Yılmaz, hükümetin kaçak göçmenler ve sığınmacılar üzerinden tehlikeli bir oyun oynadığına işaret ederek, “İktidarın itinayla tasarlanmış ve nüfus hareketleri üzerine kurulmuş bir ekonomi politikası var. Nitelikli, kendi alanında uluslararası düzeyde rekabet edebilen insanlarımız bilinçli bir şekide yurt dışına itiliyor. Oluşan boşluğu yeterliliği olmayan, Cumhuriyetimiz’in değerlerini benimsememiş ve ülkemizi bir vatan olarak görmeyen insanlar ile dolduruyor.”dedi.
Hükümetin kaçak ve sığınmacı politikasının çıkardığı sonuçları Yılmaz, şöyle sıraladı:
“1) Ucuz ve kayıtsız işçiler üzerinden üretim maliyetleri düşürülüyor fakat bu politika dar gelirli vatandaşlarımızı işgücü piyasasında haksız rekabete mahkûm ederken aynı zamanda milletimizin barınma gibi temel giderlerini artırıyor.

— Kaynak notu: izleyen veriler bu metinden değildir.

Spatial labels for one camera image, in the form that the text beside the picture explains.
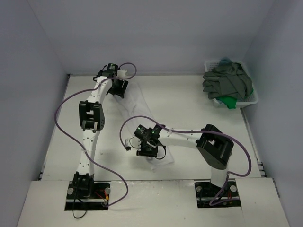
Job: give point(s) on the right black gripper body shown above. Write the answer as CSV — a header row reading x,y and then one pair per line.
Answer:
x,y
147,151

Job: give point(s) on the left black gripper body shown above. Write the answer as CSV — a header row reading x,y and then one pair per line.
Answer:
x,y
119,89

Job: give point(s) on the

2) AB ile imzalanan göçmen anlaşması ile milyarlarca avro hükümetin kasasına giriyor fakat bu Türkiye’yi Avrupa Birliği’nin dışına itiyor.

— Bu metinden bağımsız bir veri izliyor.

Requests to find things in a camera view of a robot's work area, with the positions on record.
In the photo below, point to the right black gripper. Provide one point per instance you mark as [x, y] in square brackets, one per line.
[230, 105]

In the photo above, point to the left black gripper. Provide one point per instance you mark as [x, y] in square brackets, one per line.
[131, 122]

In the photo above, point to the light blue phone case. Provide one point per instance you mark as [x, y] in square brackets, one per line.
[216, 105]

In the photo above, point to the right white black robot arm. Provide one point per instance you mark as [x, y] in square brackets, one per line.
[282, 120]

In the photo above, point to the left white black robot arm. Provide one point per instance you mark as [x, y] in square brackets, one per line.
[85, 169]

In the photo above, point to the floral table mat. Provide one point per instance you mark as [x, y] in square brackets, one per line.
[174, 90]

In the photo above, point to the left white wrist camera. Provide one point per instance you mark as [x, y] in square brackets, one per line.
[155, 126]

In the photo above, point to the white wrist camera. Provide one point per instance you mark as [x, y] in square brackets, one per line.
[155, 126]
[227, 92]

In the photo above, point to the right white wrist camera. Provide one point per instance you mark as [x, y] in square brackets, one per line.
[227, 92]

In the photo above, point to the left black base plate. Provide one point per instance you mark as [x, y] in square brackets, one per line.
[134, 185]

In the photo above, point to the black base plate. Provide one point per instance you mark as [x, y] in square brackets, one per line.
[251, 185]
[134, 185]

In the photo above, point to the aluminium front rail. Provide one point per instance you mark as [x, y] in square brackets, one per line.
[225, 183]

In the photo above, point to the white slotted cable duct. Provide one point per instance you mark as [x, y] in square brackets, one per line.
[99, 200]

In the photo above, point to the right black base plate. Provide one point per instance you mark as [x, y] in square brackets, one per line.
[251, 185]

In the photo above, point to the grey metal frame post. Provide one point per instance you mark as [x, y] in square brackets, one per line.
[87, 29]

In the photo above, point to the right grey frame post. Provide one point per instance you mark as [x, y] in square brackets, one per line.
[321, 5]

3) Yabancıya konut karşılığı vatandaşlık ve oturum izni verilmesi sonucu ülkeye döviz giriyor ancak Türk vatandaşları konuta erişemiyor ve sosyal uyumsuzluklar baş gösteriyor.”
Yılmaz, iktidarın göçmen ve sığınmacı politikasından sadece küçük bir azınlığın kazanlı çıktığına işaret ederek, “Kısacası, maliyetini milletimizin ödediği ve sadece küçük bir azınlığın kârlı çıktığı bu politikanın önemli bir kısmı kaçak göçmen ve sığınmacılar üzerinden uygulanıyor. Bu oldukça sorunlu ve sürdürülebilirlikten uzak bir politikadır. Bu ülkenin kaynaklarını, huzurunu ve güvenliğini tüketerek hiçbir hükûmet ilerleyemez. Bunu eleştirenleri susturarak hiçbir problem çözülemez.
Bu meselenin çözümü, etkin sınır kontrolü, işgücü piyasasının sıkı denetimi, vize uygulamalarının sıkılaştırılması, yabancılara konut satışının sınırlandırılması ve uygulanan teşviklerin geri çekilmesi ile mümkündür.”